TRY IT:
I need the lines below from the one with "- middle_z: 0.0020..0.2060" down to the one with "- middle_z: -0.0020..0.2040" reproduced exactly, both ends included, and nothing else.

SUPPLIED MATERIAL:
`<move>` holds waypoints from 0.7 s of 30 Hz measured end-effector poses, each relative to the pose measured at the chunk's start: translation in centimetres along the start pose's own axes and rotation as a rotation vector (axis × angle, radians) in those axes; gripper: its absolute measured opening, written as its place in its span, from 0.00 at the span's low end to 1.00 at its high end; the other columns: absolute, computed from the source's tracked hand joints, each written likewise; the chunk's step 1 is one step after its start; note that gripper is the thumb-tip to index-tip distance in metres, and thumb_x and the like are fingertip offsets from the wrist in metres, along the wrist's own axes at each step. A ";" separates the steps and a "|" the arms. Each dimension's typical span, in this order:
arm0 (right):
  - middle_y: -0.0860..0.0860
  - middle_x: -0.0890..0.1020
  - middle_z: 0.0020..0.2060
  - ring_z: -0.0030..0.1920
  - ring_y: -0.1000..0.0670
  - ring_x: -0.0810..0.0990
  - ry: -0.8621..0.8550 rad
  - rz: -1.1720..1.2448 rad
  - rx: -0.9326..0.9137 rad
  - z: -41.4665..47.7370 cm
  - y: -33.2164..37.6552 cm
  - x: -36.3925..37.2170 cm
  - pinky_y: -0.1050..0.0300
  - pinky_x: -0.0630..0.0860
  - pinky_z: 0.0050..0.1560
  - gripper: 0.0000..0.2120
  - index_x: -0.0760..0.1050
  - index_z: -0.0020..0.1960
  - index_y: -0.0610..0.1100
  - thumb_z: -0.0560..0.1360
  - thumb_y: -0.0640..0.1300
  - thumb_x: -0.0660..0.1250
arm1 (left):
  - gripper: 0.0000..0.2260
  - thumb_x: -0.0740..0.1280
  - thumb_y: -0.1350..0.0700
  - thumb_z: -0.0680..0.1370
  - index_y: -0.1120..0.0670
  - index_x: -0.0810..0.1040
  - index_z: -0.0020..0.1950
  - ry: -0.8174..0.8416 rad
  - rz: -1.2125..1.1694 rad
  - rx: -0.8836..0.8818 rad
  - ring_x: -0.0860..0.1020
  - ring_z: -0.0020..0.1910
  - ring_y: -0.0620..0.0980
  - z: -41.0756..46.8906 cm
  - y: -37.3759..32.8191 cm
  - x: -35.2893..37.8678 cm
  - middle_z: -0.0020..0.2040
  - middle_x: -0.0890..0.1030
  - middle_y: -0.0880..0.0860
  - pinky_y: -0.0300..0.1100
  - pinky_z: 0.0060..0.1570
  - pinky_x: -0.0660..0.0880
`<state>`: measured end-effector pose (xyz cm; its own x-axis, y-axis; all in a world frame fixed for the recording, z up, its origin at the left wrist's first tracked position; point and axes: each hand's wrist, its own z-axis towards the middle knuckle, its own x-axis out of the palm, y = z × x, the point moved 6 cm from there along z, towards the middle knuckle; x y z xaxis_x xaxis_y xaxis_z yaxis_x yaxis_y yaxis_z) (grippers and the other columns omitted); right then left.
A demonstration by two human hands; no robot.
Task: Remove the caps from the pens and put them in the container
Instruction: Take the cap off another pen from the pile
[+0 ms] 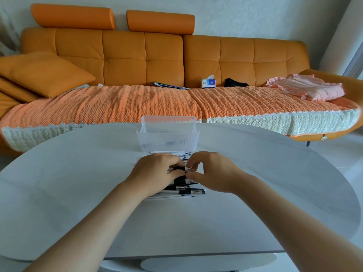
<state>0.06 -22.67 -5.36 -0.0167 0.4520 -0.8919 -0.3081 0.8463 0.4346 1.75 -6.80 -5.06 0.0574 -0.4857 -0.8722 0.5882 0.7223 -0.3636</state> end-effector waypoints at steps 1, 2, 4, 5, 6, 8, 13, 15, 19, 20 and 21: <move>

SOLVED EXERCISE:
  - middle_z: 0.0020..0.2060
  - ring_z: -0.0030..0.1920
  - ring_y: -0.1000..0.0670
  - ring_x: -0.0810..0.0990
  - ry: -0.8621..0.8550 rad
  - rz: -1.1720..1.2448 rad
  - rx: -0.9326..0.9137 rad
  - z: -41.4665..47.7370 cm
  - y: -33.2164..37.6552 cm
  - x: -36.3925..37.2170 cm
  - pinky_y: -0.1050..0.0300
  - pinky_x: -0.0630..0.0860
  - pinky_z: 0.0050..0.1560
  - gripper: 0.0000..0.2120
  - index_x: -0.0760..0.1050
  - index_z: -0.0020..0.1960
  - index_y: -0.0610..0.1100
  - thumb_z: -0.0560..0.1360
  - thumb_y: -0.0640..0.1300
  - thumb_x: -0.0660..0.1250
arm1 (left):
  - gripper: 0.0000..0.2260
  - thumb_x: -0.0740..0.1280
  - thumb_y: -0.1350..0.0700
  - thumb_z: -0.0680..0.1370
  - index_y: -0.1120..0.0670
  - index_x: -0.0810..0.1040
  - index_z: -0.0020..0.1950
  - ry: -0.8174..0.8416 rad
  - rz: -1.2125..1.1694 rad
  - rx: -0.8836..0.8818 rad
  - ring_x: -0.0860..0.1020
  - ring_z: -0.0020..0.1910
  - ring_y: -0.0620..0.0980
  - z: -41.0756..46.8906 cm
  - y: -37.3759..32.8191 cm
  - x: -35.2893..37.8678 cm
  - middle_z: -0.0020..0.2040

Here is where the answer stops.